As Justice Ruth Bader Ginsburg writes in her incisive dissent, the majority opinion looks right past women. The ruling scarcely mentions a woman's constitutional right to terminate a pregnancy, or what has always previously been recognized as a necessary corollary -- a woman's right to make this often tragic choice free of fear that the state will put her health at risk through medical regulation.

Instead, to the extent Kennedy's opinion focuses on women at all, it is to accuse them of false consciousness - that is, an inability to make a wise choice about abortion on their own behalf. So it is that, to a degree, Kennedy justifies the ban on partial birth abortion by invoking the dubious non-sequitur that many women later come to regret choosing abortion (not that a ban on the partial birth procedure would affect this alleged truth one whit).

Kennedy is no more solicitous of doctors. He completely sets aside the unanimous consensus of the relevant mainstream medical organizations that banning the partial birth procedures will inevitably increase the health risks to women of undergoing late-term abortions.
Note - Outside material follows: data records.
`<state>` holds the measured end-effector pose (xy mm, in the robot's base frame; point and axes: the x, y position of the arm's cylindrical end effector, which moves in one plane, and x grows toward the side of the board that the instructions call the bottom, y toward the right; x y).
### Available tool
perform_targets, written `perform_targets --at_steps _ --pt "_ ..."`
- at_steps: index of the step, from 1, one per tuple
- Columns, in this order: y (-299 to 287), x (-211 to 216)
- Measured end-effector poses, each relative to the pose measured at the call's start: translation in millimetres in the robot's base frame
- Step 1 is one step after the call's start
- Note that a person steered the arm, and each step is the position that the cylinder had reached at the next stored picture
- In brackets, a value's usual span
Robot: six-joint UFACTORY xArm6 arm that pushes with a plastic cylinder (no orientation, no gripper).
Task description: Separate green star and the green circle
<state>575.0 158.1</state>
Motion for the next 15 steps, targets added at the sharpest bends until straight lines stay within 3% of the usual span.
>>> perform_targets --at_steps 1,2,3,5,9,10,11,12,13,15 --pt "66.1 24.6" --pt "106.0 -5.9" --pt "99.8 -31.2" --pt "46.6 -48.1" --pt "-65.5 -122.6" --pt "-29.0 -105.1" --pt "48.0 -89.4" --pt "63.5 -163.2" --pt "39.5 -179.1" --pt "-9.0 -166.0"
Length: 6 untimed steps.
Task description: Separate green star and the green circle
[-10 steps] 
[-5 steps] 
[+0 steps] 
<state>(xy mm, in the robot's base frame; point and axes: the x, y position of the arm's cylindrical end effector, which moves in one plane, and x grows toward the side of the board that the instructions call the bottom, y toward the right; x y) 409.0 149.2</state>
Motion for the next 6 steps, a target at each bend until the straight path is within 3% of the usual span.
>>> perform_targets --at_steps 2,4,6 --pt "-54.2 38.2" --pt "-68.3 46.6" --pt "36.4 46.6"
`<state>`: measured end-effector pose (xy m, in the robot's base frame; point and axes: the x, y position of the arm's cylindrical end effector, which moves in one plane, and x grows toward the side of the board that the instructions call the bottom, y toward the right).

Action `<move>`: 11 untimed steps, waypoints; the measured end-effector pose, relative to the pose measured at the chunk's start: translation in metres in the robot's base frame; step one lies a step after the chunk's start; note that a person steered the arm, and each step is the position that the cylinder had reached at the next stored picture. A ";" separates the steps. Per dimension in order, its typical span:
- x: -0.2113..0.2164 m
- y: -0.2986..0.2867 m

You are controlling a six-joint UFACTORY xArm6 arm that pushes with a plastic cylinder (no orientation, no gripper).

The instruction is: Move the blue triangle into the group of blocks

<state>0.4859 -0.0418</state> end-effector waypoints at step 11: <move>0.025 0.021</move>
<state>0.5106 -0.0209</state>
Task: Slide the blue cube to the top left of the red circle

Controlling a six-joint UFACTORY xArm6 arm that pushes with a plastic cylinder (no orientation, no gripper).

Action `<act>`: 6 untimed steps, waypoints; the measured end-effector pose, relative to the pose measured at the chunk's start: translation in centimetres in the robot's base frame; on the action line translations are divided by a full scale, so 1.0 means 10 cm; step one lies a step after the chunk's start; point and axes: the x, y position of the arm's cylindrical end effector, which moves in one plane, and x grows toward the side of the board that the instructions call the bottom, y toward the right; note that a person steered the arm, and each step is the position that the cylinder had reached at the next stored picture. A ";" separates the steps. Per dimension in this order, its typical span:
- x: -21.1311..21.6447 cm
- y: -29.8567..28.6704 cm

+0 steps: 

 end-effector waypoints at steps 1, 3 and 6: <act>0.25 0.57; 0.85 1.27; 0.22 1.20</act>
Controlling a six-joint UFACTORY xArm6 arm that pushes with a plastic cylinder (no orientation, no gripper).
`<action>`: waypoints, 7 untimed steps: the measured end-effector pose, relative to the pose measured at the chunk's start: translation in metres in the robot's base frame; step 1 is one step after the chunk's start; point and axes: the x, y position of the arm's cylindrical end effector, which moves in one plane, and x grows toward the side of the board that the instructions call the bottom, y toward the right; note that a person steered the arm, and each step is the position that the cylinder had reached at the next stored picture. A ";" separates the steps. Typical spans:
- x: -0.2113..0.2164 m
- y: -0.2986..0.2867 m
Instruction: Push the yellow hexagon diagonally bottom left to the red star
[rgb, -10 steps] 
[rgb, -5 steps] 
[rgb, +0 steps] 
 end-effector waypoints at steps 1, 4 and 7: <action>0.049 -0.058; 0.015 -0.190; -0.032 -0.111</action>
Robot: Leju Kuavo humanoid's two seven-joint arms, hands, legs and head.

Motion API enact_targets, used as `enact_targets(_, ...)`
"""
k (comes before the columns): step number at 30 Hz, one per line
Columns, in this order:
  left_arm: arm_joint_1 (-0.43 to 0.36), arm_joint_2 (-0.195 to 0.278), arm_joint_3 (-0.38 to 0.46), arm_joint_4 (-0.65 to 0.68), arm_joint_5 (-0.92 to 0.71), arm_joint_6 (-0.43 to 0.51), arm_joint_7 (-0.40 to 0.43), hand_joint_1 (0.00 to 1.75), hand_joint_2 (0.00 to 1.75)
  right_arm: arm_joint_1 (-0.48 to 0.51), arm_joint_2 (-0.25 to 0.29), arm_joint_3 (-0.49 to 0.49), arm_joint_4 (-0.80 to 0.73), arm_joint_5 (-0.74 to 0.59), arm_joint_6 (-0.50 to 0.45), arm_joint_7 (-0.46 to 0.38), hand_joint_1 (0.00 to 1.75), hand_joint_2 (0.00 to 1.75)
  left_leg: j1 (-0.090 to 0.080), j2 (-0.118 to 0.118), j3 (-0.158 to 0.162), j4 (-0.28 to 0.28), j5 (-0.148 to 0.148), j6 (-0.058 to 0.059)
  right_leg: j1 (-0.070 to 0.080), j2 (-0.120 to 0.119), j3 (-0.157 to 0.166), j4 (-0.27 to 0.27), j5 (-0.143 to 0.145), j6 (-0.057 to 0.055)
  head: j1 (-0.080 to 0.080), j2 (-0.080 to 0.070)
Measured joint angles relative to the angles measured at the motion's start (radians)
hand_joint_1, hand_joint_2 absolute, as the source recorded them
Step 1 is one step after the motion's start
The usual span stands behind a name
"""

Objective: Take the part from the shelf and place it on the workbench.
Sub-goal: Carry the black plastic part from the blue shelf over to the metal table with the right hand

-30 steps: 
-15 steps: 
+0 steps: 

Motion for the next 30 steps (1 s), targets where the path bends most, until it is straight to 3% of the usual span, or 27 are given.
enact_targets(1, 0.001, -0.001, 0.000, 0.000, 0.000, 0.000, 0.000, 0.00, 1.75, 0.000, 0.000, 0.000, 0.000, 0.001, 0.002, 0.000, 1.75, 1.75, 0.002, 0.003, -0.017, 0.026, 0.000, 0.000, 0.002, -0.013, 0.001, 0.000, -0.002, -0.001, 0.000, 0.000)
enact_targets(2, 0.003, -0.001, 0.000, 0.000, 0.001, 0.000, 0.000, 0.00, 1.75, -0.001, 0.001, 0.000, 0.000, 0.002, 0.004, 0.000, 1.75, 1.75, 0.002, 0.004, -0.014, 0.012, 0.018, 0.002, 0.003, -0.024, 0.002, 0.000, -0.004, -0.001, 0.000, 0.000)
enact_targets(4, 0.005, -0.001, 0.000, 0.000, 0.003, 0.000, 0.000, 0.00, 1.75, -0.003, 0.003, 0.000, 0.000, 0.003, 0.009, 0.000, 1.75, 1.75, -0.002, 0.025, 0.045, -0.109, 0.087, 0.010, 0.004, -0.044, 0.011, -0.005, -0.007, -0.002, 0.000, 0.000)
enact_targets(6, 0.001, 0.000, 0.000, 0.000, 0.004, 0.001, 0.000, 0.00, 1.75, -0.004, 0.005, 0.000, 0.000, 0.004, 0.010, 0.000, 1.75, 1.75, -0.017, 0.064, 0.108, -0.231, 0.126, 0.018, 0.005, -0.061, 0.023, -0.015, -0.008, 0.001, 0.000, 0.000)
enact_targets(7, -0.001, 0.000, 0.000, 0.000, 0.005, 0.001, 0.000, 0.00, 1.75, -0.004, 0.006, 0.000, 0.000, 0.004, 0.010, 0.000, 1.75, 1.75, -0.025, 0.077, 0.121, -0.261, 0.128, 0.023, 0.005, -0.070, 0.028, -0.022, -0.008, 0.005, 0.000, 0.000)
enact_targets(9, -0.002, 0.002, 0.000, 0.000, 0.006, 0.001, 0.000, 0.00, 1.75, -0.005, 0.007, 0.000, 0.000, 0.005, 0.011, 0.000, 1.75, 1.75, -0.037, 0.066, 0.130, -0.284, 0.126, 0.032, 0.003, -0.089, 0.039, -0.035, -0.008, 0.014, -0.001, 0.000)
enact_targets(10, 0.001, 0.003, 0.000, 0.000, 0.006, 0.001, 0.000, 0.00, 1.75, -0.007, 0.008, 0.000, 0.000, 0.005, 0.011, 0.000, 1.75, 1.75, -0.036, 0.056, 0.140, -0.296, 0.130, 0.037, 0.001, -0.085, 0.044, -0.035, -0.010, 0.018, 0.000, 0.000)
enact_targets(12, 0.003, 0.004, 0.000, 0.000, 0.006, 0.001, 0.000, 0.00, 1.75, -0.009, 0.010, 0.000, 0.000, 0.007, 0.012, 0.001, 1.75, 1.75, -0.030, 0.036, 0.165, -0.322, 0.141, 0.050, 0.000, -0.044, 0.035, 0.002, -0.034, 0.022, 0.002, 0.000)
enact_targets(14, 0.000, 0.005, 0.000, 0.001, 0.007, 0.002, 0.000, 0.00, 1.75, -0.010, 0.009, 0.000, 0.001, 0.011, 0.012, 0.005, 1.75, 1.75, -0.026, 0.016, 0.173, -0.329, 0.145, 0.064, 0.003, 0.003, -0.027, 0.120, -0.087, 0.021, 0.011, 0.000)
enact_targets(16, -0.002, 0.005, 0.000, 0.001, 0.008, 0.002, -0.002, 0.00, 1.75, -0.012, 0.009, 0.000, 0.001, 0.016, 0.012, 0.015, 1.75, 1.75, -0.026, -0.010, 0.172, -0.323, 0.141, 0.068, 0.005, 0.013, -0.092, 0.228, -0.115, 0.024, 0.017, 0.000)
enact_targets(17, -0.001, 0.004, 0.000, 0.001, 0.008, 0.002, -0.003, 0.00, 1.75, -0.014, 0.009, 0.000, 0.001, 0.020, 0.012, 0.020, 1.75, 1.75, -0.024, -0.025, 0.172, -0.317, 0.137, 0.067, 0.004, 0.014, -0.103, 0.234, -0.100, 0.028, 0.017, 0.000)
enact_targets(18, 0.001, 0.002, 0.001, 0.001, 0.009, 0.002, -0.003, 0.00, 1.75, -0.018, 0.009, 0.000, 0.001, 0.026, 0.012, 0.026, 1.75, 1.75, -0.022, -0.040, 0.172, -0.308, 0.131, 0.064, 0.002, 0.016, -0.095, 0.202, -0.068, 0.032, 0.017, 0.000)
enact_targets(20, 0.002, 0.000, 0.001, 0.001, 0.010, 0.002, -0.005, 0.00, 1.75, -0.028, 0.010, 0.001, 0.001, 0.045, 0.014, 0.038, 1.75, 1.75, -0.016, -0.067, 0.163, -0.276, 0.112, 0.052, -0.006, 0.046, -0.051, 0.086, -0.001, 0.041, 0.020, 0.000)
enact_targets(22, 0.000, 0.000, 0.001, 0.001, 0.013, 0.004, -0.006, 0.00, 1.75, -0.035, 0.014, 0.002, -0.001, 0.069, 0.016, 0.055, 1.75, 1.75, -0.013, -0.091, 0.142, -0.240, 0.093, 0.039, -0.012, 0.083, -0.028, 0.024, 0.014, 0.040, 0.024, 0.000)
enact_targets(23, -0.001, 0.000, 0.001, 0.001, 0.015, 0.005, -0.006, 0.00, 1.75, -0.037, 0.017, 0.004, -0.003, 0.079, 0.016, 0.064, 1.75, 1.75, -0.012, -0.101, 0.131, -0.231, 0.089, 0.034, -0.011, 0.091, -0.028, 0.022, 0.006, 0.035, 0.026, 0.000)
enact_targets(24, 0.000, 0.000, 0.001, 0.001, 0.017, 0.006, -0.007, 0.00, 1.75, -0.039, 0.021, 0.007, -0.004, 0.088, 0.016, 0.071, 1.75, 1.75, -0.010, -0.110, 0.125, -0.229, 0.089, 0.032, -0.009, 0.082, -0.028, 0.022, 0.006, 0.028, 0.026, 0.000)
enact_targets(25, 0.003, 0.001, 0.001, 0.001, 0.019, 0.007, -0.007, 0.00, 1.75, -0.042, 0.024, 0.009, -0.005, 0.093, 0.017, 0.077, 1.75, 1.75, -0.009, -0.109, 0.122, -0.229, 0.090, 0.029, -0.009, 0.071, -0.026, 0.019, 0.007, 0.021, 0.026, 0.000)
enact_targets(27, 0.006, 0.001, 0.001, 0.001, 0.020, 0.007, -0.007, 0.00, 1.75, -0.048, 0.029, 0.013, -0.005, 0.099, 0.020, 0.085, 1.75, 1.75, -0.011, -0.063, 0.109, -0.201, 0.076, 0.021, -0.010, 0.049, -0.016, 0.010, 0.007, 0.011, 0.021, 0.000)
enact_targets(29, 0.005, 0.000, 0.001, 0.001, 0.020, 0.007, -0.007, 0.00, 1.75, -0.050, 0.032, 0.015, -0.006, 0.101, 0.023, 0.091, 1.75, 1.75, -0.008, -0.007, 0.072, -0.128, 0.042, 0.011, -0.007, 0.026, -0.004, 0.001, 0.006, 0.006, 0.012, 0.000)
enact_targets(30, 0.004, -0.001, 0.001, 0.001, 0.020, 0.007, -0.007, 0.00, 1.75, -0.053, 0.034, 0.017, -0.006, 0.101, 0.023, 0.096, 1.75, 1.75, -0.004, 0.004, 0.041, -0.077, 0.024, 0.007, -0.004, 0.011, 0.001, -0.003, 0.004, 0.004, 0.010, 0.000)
Instead, Kennedy discovers medical "uncertainty" in light of the fact that some doctors opposed to abortion have ventured a contrary view.

Kennedy reaches this conclusion, moreover, even though three separate district courts, after three separate lengthy trials, each concluded - just as the mainstream medical groups opined - that the ban of the partial birth procedure indeed does pose health risks for women.

At the same time, Kennedy's opinion is also significantly dismissive of the legislative findings Congress ginned up to support its partial birth ban. As Kennedy has no choice but to realize (and as the three trials exposed), a number of the congressional findings had little or no basis in fact,

Briefly, then, Kennedy's opinion makes short shrift of women, doctors, lower courts, and legislators alike. And it engages in this wholesale disregard of the interests of all the relevant persons and institutions in order to save an abortion regulation that by its own terms will not save a single fetus from extinction. As Kennedy's opinion discusses at length, under the ban he has upheld, doctors remain free to use several different procedures (ones that either kill or dismember the fetus in the womb, not outside it) in order to reach the same ends - with the only consequence being a greater risk of damage to the women involved.

As if to ameliorate this perverse result, Kennedy says that new challenges to the law can be brought on a case-by-case basis if real danger to a woman's health can be shown. Leaving aside the vexing question of how such challenges would work in practice, the consequence of this approach is to set up the courts - and ultimately the Supreme Court -- as an ad hoc medical board to determine the relative safety of abortion procedures, one case at a time. It seems very unlikely that the courts will be able to do this well enough, or quickly enough. And it seems completely impossible that they will be able to do this better than individual doctors who are already familiar with the procedures, who have a full command of individual women's medical histories and health issues, and who can act as quickly as needed.

This is the making of abortion law by water torture - and all of us, but most especially pregnant women agonizing over what to do, will feel the pain of it.


Edward Lazarus, a FindLaw columnist, writes about, practices, and teaches law in Los Angeles. A former federal prosecutor, he is the author of two books -- most recently, Closed Chambers: The Rise, Fall, and Future of the Modern Supreme Court.